» **WHAT IS BEING ASKED**
Please copy the lines below exactly, from the first one through the line showing "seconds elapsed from".

» **DATA EXCERPT**
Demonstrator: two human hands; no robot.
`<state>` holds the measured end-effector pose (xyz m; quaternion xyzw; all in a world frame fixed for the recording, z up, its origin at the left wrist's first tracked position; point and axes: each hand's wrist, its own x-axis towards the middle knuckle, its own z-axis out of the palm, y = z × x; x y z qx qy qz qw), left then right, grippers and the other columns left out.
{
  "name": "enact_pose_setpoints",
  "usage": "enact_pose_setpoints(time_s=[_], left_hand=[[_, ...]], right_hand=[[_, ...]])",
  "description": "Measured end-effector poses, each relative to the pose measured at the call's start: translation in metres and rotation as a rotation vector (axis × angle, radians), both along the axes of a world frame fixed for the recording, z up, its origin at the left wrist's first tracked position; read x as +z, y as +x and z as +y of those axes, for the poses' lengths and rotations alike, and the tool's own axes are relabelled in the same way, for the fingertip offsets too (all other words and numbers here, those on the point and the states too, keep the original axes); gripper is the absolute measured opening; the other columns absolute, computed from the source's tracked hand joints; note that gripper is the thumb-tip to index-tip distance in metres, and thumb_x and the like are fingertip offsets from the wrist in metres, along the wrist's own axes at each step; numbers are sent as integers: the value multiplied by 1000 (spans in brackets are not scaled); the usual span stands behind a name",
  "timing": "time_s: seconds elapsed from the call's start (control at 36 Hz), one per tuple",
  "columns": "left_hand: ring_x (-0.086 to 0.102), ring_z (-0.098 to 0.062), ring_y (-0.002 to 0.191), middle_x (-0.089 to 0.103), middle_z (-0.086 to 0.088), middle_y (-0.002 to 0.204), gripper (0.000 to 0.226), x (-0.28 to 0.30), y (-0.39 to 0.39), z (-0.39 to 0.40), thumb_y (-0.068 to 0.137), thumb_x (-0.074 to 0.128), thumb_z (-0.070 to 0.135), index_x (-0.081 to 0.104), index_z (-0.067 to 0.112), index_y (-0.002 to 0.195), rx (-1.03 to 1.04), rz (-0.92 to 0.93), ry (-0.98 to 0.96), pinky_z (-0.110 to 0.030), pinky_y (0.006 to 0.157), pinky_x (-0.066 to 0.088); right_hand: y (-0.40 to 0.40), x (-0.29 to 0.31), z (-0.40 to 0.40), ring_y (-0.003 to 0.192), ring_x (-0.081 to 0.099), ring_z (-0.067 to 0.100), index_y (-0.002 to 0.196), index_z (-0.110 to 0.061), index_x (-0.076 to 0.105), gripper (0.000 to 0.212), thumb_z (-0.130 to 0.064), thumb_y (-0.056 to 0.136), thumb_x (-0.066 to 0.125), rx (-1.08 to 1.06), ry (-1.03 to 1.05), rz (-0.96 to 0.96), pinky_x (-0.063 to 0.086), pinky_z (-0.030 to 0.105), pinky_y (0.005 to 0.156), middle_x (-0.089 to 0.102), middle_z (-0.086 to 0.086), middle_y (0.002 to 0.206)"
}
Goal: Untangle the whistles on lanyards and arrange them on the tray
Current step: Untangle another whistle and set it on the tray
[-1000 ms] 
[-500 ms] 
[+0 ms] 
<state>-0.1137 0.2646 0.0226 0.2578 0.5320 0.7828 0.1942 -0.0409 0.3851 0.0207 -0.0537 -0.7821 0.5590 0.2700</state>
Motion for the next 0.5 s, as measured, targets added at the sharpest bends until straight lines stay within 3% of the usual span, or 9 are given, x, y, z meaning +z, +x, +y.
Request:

» **TASK RESULT**
Demonstrator: two human hands; no robot.
`<state>` holds the measured end-effector pose (xyz m; quaternion xyzw; all in a world frame fixed for the recording, z up, its origin at the left wrist's first tracked position; point and axes: each hand's wrist, its own x-axis towards the middle knuckle, its own z-axis out of the palm, y = z × x; x y z qx qy qz qw), left then right, grippers and the other columns left out.
{
  "name": "enact_pose_setpoints",
  "usage": "enact_pose_setpoints(time_s=[_], left_hand=[[_, ...]], right_hand=[[_, ...]])",
  "description": "Measured end-effector poses, each relative to the pose measured at the call's start: translation in metres and rotation as a rotation vector (axis × angle, radians), both along the axes of a world frame fixed for the recording, z up, its origin at the left wrist's first tracked position; read x as +z, y as +x and z as +y of those axes, for the poses' lengths and rotations alike, and the tool's own axes are relabelled in the same way, for the fingertip offsets too (all other words and numbers here, those on the point and the states too, keep the original axes); gripper is the absolute measured opening; the other columns absolute, computed from the source's tracked hand joints; note that gripper is the thumb-tip to index-tip distance in metres, and thumb_x and the like are fingertip offsets from the wrist in metres, along the wrist's own axes at each step; numbers are sent as integers: the value multiplied by 1000 (spans in brackets are not scaled); the usual span stands behind a name",
  "timing": "time_s: seconds elapsed from the call's start (control at 36 Hz), one per tuple",

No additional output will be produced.